Gani Dreshaj (born 14 August 1965) is a politician in Kosovo. He served in the Assembly of the Republic of Kosovo from 2017 to 2019 and was a deputy minister in the Republic of Kosovo government from 2020 to 2021. Dreshaj is a member of the Alliance for the Future of Kosovo (AAK).

==Early life and career==
Dreshaj was born to a Kosovo Albanian family in the village of Vrella in Istog, in what was then the Autonomous Province of Kosovo and Metohija in the Socialist Republic of Serbia, Socialist Federal Republic of Yugoslavia. He is an entrepreneur and has owned a company that produces Aquintell mineral water.

==Politician==
===Early years (2013–17)===
Dreshaj began his political career at the municipal level in Istog, appearing in the tenth place on a combined electoral list of the AAK and the Democratic League of Dardania (LDD) in the 2013 Kosovan local elections. Assembly elections in Kosovo are held under open list proportional representation; Dreshaj finished second among the list's candidates and was elected when the AAK–LDD alliance won six seats.

He was included on the AAK's list in the 2014 Kosovan parliamentary election, finished nineteenth, and was not elected when the list won eleven mandates.

===Parliamentarian (2017–19)===
The AAK contested the 2017 parliamentary election in an alliance with the Democratic Party of Kosovo (DPK). Dreshaj received the eightieth position on the combined list and finished in thirty-sixth place among its candidates. The alliance won thirty-nine seats. Dreshaj was not immediately elected due to a requirement for one-third female representation. The PDK and AAK formed a coalition government after the election, and he received a mandate in September 2017 to replace Rrustem Berisha, who had been appointed as a cabinet minister. In the assembly, he was a government supporter and a member of the committee for economic development, infrastructure, trade, industry, and regional development.

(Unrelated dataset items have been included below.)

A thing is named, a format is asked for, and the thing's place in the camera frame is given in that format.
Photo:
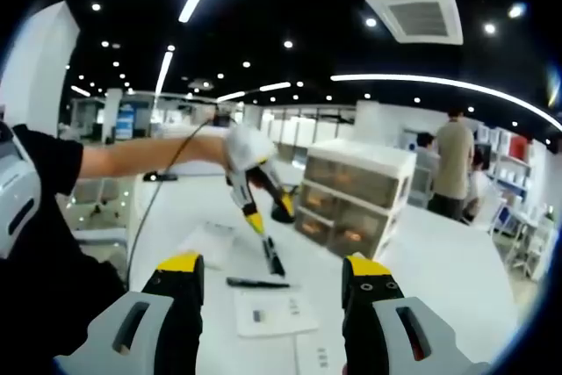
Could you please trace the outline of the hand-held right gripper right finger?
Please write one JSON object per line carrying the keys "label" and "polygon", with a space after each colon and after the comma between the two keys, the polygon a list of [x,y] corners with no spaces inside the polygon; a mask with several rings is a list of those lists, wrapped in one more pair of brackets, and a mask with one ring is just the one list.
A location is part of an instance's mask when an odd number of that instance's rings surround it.
{"label": "hand-held right gripper right finger", "polygon": [[342,261],[345,374],[485,374],[457,347],[456,335],[392,273],[362,256]]}

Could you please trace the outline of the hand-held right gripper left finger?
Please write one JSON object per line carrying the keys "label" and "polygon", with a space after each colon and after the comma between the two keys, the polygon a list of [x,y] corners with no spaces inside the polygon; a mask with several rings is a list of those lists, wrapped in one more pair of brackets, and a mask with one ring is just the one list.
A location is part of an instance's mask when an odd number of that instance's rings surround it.
{"label": "hand-held right gripper left finger", "polygon": [[128,292],[88,326],[87,340],[58,356],[58,374],[193,374],[203,331],[204,259],[160,263],[141,292]]}

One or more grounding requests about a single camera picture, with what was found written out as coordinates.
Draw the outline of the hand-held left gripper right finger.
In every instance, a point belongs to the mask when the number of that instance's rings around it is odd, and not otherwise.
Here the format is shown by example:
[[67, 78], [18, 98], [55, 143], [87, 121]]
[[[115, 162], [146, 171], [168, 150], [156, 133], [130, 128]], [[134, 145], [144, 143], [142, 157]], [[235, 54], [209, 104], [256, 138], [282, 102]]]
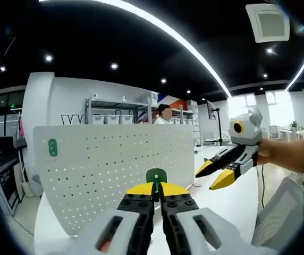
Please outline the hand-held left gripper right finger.
[[277, 254], [245, 242], [236, 226], [208, 208], [199, 208], [183, 187], [162, 182], [159, 195], [171, 254]]

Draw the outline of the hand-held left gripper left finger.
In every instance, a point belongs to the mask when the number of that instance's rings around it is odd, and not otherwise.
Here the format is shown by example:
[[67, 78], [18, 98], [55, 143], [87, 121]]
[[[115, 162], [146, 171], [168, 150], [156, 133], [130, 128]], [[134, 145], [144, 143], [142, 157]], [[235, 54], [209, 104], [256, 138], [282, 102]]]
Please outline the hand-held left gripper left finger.
[[85, 225], [71, 254], [147, 254], [154, 223], [153, 182], [127, 190], [116, 209], [101, 212]]

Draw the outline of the person's right hand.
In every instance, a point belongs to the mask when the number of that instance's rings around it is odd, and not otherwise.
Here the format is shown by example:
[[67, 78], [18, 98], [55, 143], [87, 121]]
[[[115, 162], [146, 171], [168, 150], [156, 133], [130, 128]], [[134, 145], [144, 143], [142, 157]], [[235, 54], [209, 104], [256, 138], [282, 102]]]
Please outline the person's right hand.
[[275, 164], [278, 141], [262, 139], [258, 145], [257, 165]]

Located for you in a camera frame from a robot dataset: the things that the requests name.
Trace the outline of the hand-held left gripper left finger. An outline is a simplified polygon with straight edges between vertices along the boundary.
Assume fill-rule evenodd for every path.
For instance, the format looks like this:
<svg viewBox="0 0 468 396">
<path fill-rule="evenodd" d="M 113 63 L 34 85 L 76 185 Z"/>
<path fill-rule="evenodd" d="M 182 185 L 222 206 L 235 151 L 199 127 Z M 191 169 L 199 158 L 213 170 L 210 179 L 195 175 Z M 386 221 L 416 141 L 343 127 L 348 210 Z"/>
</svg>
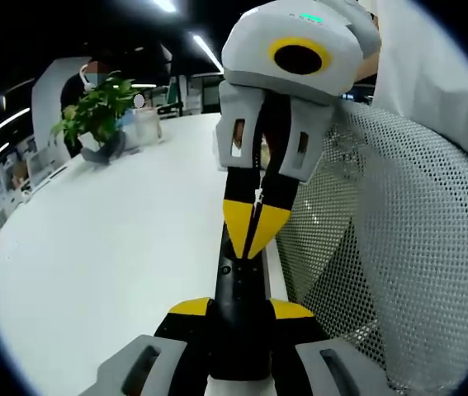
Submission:
<svg viewBox="0 0 468 396">
<path fill-rule="evenodd" d="M 97 369 L 93 395 L 202 395 L 212 299 L 173 306 L 154 335 L 140 335 Z"/>
</svg>

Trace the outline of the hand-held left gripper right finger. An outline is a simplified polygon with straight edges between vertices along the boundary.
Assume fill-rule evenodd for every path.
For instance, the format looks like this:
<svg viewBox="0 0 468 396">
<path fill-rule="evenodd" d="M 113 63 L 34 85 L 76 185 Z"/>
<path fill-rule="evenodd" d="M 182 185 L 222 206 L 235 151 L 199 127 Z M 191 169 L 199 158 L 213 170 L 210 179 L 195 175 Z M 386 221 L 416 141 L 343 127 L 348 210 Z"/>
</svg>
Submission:
<svg viewBox="0 0 468 396">
<path fill-rule="evenodd" d="M 386 374 L 342 338 L 327 338 L 300 304 L 271 299 L 272 377 L 278 395 L 387 395 Z"/>
</svg>

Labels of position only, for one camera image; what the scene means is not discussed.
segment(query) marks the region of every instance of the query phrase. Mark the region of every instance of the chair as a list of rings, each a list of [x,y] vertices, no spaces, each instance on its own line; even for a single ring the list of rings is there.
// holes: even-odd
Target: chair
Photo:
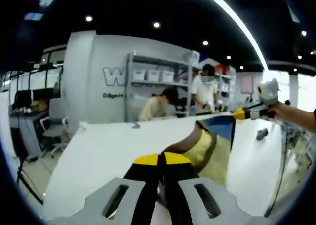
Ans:
[[[50,126],[45,127],[44,122],[49,120]],[[52,158],[57,150],[63,150],[70,137],[68,135],[67,118],[63,108],[63,101],[60,98],[53,98],[49,102],[49,116],[41,119],[40,124],[44,130],[43,135],[49,138],[60,138],[60,143],[53,143],[54,149],[50,152]]]

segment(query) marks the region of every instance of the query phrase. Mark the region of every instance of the metal shelving unit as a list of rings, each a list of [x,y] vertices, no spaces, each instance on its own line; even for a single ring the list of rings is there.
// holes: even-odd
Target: metal shelving unit
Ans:
[[[151,64],[163,67],[170,67],[174,70],[174,82],[154,82],[148,80],[133,80],[133,68],[134,63],[144,63],[144,64]],[[179,79],[179,70],[180,69],[187,69],[188,70],[188,83],[181,83]],[[191,94],[190,94],[190,87],[192,83],[192,65],[189,63],[185,63],[182,61],[177,60],[170,60],[170,59],[160,59],[150,56],[143,56],[130,53],[127,58],[127,65],[126,65],[126,86],[125,86],[125,122],[130,122],[131,118],[131,97],[132,97],[132,86],[134,84],[152,84],[152,85],[161,85],[161,86],[176,86],[183,88],[187,91],[187,104],[186,104],[186,111],[181,112],[182,114],[189,115],[190,114],[190,102],[191,102]]]

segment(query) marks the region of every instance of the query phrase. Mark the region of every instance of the black ceiling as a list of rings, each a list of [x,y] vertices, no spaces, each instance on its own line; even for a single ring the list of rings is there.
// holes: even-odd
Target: black ceiling
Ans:
[[[315,64],[308,35],[283,0],[225,0],[255,37],[264,57]],[[93,22],[84,20],[93,16]],[[161,23],[154,29],[152,23]],[[212,0],[56,0],[34,25],[41,48],[65,44],[71,32],[96,30],[150,38],[196,50],[220,62],[246,65],[258,57],[233,20]]]

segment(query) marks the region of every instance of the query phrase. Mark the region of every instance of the black hair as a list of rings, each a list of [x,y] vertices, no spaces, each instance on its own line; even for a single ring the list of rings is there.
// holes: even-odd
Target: black hair
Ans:
[[[205,64],[202,71],[207,72],[207,76],[215,76],[215,68],[211,64]]]
[[[179,93],[175,87],[166,88],[161,96],[166,96],[170,104],[175,104],[178,101]]]

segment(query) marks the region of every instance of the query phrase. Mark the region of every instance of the led light strip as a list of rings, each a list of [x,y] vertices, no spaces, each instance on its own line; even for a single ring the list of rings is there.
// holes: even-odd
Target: led light strip
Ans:
[[[230,8],[225,1],[223,0],[213,0],[215,3],[217,3],[234,21],[235,23],[240,27],[240,29],[243,31],[243,33],[246,35],[246,37],[248,38],[248,40],[250,41],[251,45],[253,46],[253,48],[255,49],[259,60],[262,64],[262,67],[265,71],[268,71],[269,68],[267,66],[267,63],[265,61],[265,58],[263,57],[263,54],[255,40],[255,38],[253,37],[253,35],[251,34],[251,32],[249,31],[249,29],[246,27],[246,25],[243,23],[243,21],[238,17],[238,15],[232,10],[232,8]]]

He ran for mayor of Istog in the 2017 Kosovan local elections and was initially declared the winner over Democratic League of Kosovo (LDK) incumbent Haki Rugova in the second round of voting. Rugova had held a lead until the municipality's postal votes went overwhelmingly in Dreshaj's favour. Rugova contended that the postal votes were manipulated by organized crime and challenged the result. A re-vote was ordered for December 2017, and Rugova was narrowly re-elected at the end of a contentious ballot count.

Dreshaj called for an increase in Kosovo's minimum wage during his parliamentary term, citing the need to prevent youth from leaving the territory.

During an assembly debate on 18 May 2018, Dreshaj said "I'm going to ruin his face" in regards to LDK delegate Arben Geshi. After his parliamentary term ended, he was found guilty of criminal intimidation for this statement and issued a fine. Dreshaj was in Germany at the time of the verdict; he said that he did not accept it and would appeal after returning to Kosovo.

He finished twelfth among the AAK's candidates in the 2019 parliamentary election. The list won thirteen seats, and he was once again not elected due to the requirement for one-third female representation. This time, he did not receive a mandate before the dissolution of parliament in 2021.

====Council of Europe (2018–20)====
The Assembly of Kosovo had observer status at the Parliamentary Assembly of the Council of Europe (PACE) during Dreshaj's assembly term. He became a substitute member of Kosovo's delegation to the PACE on 22 January 2018 and served until 26 January 2020.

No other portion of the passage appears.